Where The Mermaid Kept Her Voice

They said the Prince stole a mermaid from the Sea; seems difficult, for the Kingdoms of man are small, and the Sea is vast; but odd things happen. They say the Witch stole her voice, tricked her; and that’s the sort of thing some people like to think that Witches might do. They say she was helpless; perhaps they’ve never seen what strange things survive and eat well at the bottom of the ocean, nor consider that surviving them would take extraordinary luck. Or an apex predator whom they all fear.

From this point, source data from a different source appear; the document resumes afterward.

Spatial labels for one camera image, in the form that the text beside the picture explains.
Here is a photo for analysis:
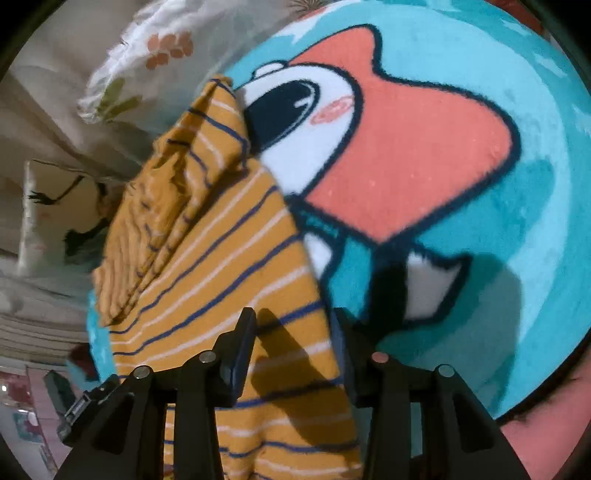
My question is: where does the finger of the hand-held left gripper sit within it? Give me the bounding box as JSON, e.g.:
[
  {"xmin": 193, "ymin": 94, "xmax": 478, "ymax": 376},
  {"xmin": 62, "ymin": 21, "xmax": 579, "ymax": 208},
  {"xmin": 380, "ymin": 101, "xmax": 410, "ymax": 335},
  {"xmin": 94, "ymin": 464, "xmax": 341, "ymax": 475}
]
[{"xmin": 57, "ymin": 376, "xmax": 122, "ymax": 446}]

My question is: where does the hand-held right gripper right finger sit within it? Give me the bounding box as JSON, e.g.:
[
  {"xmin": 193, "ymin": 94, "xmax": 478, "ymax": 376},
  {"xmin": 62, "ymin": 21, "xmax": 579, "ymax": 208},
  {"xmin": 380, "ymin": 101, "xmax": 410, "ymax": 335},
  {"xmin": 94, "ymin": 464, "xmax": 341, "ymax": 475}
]
[{"xmin": 332, "ymin": 307, "xmax": 532, "ymax": 480}]

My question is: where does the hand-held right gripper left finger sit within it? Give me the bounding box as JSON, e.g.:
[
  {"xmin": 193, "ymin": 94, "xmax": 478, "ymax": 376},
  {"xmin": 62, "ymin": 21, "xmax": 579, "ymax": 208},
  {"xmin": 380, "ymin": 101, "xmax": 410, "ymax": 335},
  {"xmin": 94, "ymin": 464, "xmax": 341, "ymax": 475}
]
[{"xmin": 55, "ymin": 307, "xmax": 257, "ymax": 480}]

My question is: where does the yellow striped small shirt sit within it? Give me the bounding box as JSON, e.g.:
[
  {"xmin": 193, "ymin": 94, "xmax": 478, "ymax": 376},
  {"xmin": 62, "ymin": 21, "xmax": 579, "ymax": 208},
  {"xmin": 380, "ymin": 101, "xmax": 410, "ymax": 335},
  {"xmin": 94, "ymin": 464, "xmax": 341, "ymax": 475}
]
[{"xmin": 91, "ymin": 76, "xmax": 365, "ymax": 480}]

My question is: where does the dark red cloth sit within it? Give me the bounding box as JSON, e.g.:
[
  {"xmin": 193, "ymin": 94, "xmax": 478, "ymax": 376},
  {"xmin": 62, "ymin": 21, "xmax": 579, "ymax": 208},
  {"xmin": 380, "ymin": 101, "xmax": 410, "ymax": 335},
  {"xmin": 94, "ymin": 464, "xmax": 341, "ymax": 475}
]
[{"xmin": 67, "ymin": 344, "xmax": 100, "ymax": 381}]

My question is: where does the beige pleated curtain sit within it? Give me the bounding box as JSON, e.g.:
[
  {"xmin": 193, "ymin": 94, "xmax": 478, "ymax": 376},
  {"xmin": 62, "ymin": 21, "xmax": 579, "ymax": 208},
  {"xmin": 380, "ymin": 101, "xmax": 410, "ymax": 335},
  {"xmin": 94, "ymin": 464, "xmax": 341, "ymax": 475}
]
[{"xmin": 0, "ymin": 249, "xmax": 100, "ymax": 365}]

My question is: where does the cream bird print cushion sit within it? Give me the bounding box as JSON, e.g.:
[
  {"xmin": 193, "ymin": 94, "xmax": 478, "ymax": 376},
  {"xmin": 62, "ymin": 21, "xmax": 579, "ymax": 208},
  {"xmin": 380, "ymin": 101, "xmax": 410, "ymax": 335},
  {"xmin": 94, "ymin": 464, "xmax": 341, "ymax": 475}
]
[{"xmin": 18, "ymin": 159, "xmax": 130, "ymax": 273}]

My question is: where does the pink cloth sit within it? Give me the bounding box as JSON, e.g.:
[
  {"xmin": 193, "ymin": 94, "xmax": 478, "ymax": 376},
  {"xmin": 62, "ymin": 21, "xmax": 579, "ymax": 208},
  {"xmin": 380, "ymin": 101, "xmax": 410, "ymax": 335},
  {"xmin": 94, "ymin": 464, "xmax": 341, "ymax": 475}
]
[{"xmin": 496, "ymin": 369, "xmax": 591, "ymax": 480}]

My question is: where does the teal star printed blanket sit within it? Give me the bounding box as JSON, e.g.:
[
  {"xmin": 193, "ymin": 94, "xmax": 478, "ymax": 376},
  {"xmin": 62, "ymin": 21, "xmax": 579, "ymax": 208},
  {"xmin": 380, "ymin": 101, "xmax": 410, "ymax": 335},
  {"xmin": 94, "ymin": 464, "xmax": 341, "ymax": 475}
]
[{"xmin": 85, "ymin": 0, "xmax": 587, "ymax": 421}]

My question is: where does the cream draped curtain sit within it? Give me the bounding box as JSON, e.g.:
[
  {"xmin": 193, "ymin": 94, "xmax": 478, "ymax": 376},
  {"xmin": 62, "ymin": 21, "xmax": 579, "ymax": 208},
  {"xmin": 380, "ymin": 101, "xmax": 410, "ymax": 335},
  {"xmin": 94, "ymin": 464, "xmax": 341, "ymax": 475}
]
[{"xmin": 0, "ymin": 18, "xmax": 158, "ymax": 185}]

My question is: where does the white floral pillow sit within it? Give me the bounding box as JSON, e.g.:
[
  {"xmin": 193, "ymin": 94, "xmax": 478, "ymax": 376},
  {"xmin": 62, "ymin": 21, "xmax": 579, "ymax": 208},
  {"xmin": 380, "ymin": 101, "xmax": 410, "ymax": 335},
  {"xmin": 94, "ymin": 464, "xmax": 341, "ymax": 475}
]
[{"xmin": 76, "ymin": 0, "xmax": 296, "ymax": 125}]

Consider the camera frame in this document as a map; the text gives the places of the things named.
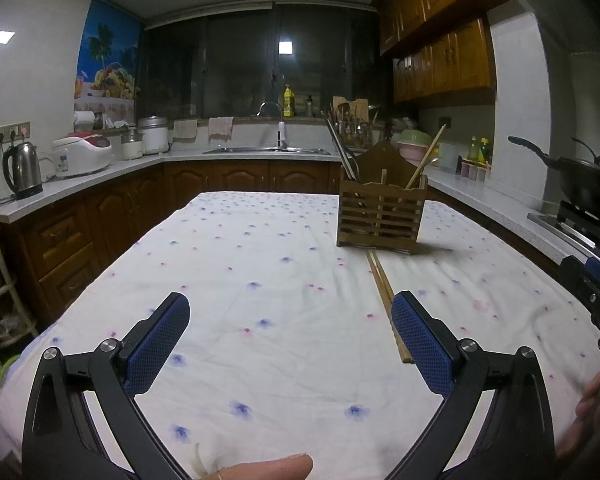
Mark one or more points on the dark kitchen window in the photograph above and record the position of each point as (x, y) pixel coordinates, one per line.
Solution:
(240, 60)

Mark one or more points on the spice jar set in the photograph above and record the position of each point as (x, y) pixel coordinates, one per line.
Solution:
(472, 170)

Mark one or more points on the green oil bottle yellow cap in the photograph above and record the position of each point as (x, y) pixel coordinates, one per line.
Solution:
(485, 152)

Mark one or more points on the white cooker with metal lid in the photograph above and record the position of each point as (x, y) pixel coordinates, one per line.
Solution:
(154, 137)

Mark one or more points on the yellow detergent bottle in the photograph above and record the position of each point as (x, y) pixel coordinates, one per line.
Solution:
(289, 102)

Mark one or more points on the pale dish cloth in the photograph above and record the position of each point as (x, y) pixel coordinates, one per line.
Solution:
(185, 130)
(221, 127)

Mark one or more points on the pink plastic basin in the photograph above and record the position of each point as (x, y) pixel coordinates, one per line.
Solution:
(409, 151)

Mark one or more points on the wall socket plate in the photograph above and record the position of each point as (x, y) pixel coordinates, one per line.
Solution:
(444, 123)

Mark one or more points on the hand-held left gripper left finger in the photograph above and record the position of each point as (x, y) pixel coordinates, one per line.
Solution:
(155, 340)

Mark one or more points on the white floral tablecloth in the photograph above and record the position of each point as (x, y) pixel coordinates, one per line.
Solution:
(255, 260)

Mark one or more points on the steel kitchen sink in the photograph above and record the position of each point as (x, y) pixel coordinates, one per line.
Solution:
(260, 150)

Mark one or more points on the gas stove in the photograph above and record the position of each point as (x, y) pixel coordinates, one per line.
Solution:
(580, 227)

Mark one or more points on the white and red rice cooker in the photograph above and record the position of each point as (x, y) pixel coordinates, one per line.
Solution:
(82, 155)

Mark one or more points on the utensil drying rack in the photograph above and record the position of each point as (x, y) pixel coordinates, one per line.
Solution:
(352, 127)

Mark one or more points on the pale oil bottle yellow cap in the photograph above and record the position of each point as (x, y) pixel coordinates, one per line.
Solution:
(473, 152)

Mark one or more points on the metal chopstick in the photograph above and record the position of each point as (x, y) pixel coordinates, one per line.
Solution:
(335, 145)
(341, 145)

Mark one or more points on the wall outlet strip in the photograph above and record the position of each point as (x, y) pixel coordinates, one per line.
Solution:
(12, 131)

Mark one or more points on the black wok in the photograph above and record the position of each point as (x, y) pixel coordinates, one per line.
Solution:
(585, 180)

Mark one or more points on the curved kitchen faucet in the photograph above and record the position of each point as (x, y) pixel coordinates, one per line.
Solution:
(281, 132)

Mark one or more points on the wooden cutting board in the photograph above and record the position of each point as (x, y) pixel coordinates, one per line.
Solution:
(350, 105)

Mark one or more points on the person's right hand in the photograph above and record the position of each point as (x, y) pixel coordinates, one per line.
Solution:
(587, 410)

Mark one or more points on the wooden upper cabinets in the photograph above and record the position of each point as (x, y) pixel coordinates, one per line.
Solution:
(445, 35)

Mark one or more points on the white speckled kitchen countertop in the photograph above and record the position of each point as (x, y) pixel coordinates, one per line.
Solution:
(480, 195)

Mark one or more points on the wooden chopstick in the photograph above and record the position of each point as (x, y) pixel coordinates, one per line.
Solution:
(383, 280)
(376, 280)
(427, 155)

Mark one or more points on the wooden slatted utensil holder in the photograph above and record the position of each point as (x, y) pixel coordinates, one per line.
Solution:
(380, 220)

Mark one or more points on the dark slim bottle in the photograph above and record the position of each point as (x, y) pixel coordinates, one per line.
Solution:
(310, 107)

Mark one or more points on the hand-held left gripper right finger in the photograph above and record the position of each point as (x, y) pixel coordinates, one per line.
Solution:
(422, 340)

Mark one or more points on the wooden lower cabinets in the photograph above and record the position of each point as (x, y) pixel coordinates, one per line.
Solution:
(70, 240)

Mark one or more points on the steel electric kettle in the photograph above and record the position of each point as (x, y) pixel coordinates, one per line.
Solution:
(24, 170)

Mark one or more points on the wooden cabinets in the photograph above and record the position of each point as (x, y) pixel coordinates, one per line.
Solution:
(445, 35)
(70, 240)

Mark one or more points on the tropical fruit wall poster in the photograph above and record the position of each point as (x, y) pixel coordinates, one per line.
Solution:
(107, 55)

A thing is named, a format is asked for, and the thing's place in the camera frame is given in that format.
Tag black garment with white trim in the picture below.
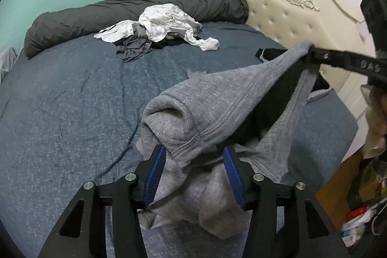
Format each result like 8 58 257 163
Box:
255 48 331 98

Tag white crumpled garment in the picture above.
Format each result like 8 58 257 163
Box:
94 20 140 44
138 3 220 52

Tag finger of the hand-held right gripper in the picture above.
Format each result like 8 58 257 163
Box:
308 46 387 84

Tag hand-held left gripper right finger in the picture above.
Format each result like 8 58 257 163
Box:
223 146 348 258

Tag green patterned bag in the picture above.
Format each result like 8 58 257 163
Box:
346 155 387 210

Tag bed with blue sheet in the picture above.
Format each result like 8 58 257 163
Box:
0 21 359 258

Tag light grey cloth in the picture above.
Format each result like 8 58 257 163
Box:
0 46 23 80

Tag dark grey crumpled garment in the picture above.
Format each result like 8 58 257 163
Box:
115 23 170 63

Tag person's right hand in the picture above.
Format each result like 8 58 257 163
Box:
361 84 387 159

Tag cream tufted headboard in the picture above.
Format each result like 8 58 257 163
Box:
234 0 387 165

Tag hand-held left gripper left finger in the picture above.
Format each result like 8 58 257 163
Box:
36 145 167 258

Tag dark grey rolled duvet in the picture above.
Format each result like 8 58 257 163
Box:
23 0 249 58

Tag grey sweatshirt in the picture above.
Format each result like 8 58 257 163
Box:
136 40 321 240

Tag red and white package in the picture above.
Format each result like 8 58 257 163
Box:
342 206 378 239

They said, once landed, leg-locked and silent, she could tell no secrets, and thus they could speak freely in her presence; what, after all, could she say? Unless she learned to write, I suppose; but come on now, when has a Princess of the Blood Royal ever been literate, except, perhaps the final thousand years or so of feudalism? They said she was lucky to give up her tail for limbs, as if millennia of living underwater was a disadvantage, as if the hasty few who left the oceans knew something that hundreds of generations of gilled humanoids, those who met Leviathan and saw Atlantis rise and fall, did not.

They said, and they said it with a certain look, that a pretty young thing with no words could be an asset in certain dark nights and close quarters; and her subtlest wink started blood feuds. With one come-hither gesture, she could add a King, a Wizard, a cunning Chambermaid, a whole battalion of Warriors to her list of conquests; and in the area of territorial rivalry, she would have shamed Alexander; and had him, as well.

The Prince didn’t know at first, and then he did know, and he tried yelling, but angry yells don’t always take you far against wide-open eyes (you try having nictitating membranes as your optical coverings; humans are already programmed to stare into big, big eyes, and when yours contain the whole of the living Sea, few can resist the undertow)—and eventually he accepted it. There were a few Princes who’d caught his own gaze, and if the new bride was understanding…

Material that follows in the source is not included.